**WHAT TO DO:** Your answer should consist of each line below that contains the string "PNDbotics".

Stored records:
[Start of Attachment]
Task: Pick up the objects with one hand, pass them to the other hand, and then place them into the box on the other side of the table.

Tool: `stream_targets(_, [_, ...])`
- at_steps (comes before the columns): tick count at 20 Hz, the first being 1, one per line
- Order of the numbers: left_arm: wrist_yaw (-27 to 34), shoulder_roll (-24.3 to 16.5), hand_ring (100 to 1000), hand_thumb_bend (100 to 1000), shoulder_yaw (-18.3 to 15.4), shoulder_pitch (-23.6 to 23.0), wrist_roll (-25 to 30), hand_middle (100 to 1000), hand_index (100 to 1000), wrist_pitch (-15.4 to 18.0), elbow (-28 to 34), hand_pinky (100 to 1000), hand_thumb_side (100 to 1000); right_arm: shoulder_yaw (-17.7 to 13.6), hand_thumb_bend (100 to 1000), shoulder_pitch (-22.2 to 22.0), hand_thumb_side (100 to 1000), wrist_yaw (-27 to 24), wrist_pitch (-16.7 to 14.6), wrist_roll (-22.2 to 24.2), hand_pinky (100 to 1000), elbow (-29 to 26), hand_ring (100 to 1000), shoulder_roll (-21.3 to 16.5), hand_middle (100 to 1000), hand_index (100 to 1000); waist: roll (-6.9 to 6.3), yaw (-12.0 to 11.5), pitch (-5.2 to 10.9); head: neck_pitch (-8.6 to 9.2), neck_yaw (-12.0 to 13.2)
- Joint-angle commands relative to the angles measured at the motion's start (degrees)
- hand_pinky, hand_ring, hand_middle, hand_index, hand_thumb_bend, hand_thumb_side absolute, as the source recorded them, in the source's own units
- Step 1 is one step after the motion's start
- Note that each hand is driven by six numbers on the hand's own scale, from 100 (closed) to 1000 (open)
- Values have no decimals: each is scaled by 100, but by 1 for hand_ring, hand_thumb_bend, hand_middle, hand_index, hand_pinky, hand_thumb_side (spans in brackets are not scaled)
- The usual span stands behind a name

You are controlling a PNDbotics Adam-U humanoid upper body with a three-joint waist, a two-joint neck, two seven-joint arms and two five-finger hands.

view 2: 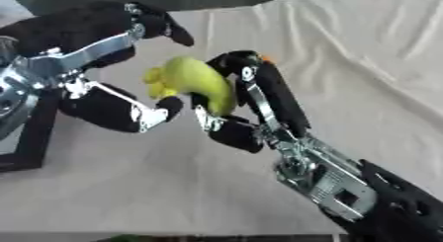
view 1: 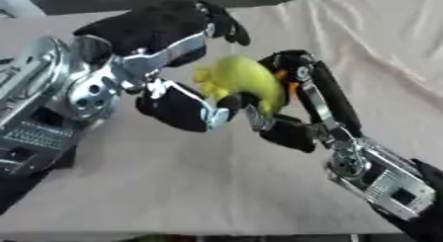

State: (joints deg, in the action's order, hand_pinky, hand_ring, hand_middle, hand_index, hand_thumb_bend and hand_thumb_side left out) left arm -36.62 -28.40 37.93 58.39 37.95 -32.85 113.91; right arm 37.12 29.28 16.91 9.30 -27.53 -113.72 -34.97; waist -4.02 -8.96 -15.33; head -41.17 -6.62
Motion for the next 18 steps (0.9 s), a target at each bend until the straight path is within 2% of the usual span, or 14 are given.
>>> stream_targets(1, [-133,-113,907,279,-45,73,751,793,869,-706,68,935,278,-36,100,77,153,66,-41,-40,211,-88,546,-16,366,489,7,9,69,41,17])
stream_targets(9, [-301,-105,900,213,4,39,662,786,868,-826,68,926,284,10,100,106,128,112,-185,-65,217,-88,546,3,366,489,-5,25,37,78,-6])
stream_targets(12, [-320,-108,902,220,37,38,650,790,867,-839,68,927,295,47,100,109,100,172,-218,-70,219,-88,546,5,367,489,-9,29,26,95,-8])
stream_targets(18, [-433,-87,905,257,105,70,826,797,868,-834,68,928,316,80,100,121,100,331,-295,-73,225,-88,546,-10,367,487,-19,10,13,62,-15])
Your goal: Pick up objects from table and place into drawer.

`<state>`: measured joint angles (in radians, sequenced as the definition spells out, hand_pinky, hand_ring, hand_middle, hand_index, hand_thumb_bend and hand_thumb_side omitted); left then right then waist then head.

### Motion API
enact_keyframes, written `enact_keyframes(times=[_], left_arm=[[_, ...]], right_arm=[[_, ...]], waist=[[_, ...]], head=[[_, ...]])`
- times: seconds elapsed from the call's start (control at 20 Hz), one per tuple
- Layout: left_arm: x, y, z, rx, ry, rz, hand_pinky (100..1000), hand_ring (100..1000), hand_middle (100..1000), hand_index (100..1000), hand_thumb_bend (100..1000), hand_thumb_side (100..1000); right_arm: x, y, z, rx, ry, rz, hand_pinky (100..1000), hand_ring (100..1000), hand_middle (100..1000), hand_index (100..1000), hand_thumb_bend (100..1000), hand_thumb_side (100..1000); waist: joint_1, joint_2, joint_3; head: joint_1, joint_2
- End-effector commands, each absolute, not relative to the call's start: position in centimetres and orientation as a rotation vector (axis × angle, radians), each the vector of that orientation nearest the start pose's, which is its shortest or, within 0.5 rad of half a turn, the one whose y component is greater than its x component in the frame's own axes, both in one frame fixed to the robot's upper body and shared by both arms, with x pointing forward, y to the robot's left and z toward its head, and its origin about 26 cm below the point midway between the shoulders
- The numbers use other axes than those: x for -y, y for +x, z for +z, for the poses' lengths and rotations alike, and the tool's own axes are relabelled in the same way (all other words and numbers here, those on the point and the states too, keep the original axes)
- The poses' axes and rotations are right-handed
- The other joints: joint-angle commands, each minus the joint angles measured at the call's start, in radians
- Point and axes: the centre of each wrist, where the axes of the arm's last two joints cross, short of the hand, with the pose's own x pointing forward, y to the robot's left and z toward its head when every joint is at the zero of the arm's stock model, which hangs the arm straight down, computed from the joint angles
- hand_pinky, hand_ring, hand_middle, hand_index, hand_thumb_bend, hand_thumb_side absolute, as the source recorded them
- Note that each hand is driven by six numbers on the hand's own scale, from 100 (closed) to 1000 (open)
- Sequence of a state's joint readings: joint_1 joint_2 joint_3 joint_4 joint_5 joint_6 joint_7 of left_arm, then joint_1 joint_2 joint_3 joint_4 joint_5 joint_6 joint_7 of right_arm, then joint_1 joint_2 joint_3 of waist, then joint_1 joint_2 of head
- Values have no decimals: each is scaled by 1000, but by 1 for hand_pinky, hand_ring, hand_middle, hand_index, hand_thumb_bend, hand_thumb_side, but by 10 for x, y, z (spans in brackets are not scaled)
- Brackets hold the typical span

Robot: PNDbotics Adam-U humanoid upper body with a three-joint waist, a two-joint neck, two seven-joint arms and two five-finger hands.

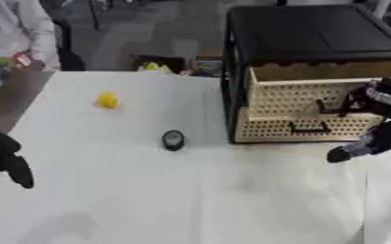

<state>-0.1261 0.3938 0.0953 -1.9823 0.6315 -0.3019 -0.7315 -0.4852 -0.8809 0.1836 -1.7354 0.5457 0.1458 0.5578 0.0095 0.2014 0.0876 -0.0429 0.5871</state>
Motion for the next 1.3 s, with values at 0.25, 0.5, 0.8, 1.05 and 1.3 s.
enact_keyframes(times=[0.25,0.5,0.8,1.05,1.3], left_arm=[[-313,279,174,2346,-665,-822,509,557,715,776,100,915],[-313,279,174,2351,-664,-817,509,557,715,775,100,911],[-314,279,175,2353,-663,-812,509,557,715,775,100,909],[-315,279,175,2351,-660,-809,509,557,715,775,100,908],[-315,278,175,2349,-657,-804,509,557,715,775,100,908]], right_arm=[[327,329,260,1316,-891,1512,100,100,100,640,1000,691],[329,325,257,1303,-882,1511,100,100,100,634,1000,694],[329,320,256,1305,-878,1513,100,100,100,632,1000,692],[328,315,256,1315,-869,1517,100,100,100,630,1000,689],[326,311,254,1325,-847,1520,100,100,100,627,1000,680]], waist=[[-1,-12,-5],[-2,-13,-7],[-3,-16,-12],[-5,-19,-16],[-6,-21,-20]], head=[[5,-9],[8,-9],[11,-6],[16,-3],[21,-2]])
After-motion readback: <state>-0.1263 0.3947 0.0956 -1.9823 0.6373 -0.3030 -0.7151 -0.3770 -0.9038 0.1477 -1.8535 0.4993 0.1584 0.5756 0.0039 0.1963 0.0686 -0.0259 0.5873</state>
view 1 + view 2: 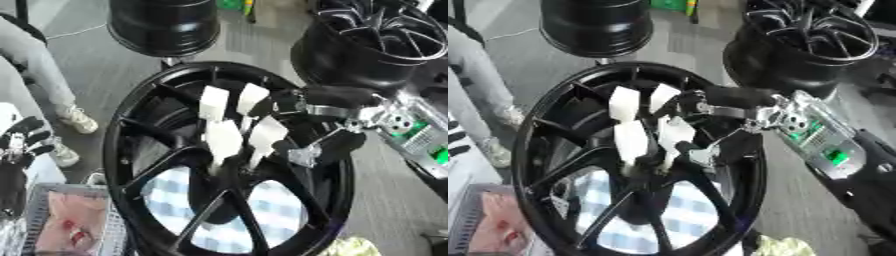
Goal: Pull the pin out of the wheel hub.
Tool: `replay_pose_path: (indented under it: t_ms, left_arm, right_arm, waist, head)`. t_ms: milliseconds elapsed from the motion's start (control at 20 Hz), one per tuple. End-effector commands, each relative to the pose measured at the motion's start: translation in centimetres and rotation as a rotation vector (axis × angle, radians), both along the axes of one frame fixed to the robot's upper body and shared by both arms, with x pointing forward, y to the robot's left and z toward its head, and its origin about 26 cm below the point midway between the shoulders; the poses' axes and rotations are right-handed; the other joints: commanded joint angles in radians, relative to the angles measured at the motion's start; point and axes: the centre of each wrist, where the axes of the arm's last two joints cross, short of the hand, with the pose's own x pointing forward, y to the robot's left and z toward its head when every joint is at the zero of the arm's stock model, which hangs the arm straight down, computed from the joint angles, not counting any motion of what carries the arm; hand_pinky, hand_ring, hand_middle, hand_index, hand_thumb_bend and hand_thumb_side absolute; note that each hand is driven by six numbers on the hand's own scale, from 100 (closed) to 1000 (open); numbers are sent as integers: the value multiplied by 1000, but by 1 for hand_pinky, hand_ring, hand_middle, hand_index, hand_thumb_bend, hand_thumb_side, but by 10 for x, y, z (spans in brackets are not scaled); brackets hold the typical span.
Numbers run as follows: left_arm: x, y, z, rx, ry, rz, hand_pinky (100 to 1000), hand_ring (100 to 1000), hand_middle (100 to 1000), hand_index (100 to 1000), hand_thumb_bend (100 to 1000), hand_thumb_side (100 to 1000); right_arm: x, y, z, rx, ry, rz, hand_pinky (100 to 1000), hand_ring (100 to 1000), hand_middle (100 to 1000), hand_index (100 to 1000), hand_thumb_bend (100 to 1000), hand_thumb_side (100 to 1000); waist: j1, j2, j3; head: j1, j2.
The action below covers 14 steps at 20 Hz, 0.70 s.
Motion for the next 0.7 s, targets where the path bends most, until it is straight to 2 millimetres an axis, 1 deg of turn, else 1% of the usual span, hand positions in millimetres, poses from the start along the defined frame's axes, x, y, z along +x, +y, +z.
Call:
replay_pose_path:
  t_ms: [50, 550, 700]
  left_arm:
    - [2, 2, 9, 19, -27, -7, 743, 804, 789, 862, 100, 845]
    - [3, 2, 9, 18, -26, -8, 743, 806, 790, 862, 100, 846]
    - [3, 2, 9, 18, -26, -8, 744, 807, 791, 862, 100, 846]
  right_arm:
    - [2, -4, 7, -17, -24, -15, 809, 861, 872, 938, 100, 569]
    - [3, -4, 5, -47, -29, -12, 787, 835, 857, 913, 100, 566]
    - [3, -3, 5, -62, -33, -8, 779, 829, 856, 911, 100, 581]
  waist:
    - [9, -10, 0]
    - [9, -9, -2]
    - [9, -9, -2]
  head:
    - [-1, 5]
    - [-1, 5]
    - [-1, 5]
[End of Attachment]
**TASK OUTPUT:**
You are controlling a PNDbotics Adam-U humanoid upper body with a three-joint waist, a two-joint neck, two seven-joint arms and two five-finger hands.
Robot: PNDbotics Adam-U humanoid upper body with a three-joint waist, a two-joint neck, two seven-joint arms and two five-finger hands.

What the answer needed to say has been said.